====== TASK MATERIAL ======

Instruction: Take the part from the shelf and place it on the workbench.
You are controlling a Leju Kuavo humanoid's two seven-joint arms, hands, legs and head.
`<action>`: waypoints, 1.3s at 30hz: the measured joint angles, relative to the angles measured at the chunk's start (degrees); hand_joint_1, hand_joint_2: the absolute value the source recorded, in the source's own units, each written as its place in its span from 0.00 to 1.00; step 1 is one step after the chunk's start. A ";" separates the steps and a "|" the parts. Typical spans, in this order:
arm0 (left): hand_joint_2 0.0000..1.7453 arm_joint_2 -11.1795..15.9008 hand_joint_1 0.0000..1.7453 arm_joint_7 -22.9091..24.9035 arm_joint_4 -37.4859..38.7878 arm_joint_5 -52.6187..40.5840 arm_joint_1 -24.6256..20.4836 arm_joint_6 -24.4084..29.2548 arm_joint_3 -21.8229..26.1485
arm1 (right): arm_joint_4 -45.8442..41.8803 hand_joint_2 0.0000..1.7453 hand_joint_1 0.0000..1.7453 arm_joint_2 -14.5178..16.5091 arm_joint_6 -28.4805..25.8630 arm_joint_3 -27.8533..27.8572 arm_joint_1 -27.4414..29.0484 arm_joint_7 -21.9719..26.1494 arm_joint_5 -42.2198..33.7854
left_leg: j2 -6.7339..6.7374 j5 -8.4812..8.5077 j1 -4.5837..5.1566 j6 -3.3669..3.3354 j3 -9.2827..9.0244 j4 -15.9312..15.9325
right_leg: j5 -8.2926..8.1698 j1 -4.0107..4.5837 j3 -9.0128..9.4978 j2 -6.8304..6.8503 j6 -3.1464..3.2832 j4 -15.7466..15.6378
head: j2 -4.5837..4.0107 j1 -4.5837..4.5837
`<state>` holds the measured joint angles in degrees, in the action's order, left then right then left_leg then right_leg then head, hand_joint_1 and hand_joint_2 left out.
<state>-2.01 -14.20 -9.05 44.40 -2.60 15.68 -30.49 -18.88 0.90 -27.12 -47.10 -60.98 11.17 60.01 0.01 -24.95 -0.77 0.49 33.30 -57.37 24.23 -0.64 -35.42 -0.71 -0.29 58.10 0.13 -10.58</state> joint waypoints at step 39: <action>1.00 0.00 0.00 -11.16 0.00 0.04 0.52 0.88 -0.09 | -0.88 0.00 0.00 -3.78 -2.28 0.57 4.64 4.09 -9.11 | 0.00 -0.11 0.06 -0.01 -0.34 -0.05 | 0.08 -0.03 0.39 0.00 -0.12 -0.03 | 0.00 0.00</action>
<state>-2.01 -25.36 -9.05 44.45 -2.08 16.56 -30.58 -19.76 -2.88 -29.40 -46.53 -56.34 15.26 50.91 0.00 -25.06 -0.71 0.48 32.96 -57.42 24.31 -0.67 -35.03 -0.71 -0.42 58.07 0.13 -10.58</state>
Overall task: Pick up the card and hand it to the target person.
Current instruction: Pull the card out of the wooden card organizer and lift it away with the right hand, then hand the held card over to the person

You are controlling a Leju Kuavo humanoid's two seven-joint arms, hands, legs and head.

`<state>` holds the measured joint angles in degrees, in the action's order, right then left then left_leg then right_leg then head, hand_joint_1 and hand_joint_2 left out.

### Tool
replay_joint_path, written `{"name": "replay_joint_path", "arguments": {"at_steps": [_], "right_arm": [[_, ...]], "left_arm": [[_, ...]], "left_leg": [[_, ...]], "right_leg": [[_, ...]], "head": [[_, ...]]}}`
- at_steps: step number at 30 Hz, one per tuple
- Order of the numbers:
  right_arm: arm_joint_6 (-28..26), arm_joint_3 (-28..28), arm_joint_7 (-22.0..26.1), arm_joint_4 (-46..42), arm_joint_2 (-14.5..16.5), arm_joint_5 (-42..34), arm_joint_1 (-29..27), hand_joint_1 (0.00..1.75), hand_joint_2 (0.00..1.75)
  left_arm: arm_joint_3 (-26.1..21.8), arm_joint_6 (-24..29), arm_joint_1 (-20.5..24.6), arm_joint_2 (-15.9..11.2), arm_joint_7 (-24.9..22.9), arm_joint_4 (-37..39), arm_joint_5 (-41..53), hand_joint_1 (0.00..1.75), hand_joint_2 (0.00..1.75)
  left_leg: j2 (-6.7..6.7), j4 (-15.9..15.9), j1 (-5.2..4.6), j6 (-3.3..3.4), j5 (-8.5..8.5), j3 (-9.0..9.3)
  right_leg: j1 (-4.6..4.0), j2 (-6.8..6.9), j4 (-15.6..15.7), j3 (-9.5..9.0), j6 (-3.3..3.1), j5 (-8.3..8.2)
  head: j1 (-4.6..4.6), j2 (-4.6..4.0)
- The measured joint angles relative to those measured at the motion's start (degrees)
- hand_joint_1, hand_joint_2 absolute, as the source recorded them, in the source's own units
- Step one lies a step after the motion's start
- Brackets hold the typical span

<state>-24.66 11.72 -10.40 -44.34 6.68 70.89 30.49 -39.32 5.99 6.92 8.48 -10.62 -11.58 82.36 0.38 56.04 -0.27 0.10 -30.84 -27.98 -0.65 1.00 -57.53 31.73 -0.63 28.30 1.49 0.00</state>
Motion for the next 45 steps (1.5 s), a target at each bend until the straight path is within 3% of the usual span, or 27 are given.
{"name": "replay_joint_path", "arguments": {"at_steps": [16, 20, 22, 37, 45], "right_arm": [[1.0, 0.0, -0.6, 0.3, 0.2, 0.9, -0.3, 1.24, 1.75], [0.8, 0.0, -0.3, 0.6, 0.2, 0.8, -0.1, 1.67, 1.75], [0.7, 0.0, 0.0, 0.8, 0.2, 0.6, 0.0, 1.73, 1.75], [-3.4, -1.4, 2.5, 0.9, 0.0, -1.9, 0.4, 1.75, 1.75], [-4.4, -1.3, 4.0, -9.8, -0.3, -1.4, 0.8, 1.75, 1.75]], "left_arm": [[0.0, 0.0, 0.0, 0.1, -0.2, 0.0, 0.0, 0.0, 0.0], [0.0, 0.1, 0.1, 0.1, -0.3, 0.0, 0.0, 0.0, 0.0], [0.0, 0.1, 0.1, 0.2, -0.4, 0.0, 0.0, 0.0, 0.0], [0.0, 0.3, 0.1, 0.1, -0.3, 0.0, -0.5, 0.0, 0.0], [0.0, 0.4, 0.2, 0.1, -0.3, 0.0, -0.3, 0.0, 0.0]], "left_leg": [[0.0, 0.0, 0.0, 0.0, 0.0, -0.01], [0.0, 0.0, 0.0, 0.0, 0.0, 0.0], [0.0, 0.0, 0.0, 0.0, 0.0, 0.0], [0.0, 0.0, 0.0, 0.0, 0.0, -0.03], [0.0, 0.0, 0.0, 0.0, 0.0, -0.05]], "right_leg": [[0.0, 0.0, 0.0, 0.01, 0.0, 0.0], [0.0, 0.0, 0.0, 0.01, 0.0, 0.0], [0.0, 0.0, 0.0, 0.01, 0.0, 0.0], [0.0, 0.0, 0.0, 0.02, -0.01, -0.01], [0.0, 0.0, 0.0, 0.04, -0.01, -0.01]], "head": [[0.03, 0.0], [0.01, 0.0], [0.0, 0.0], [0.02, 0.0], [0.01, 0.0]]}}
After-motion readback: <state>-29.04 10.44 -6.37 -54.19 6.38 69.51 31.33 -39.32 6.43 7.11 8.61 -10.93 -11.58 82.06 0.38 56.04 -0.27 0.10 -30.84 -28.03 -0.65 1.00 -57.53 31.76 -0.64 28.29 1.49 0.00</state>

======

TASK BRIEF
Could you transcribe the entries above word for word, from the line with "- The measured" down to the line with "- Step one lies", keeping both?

WRITTEN RESPONSE
- The measured joint angles relative to those measured at the motion's start (degrees)
- hand_joint_1, hand_joint_2 absolute, as the source recorded them, in the source's own units
- Step one lies a step after the motion's start

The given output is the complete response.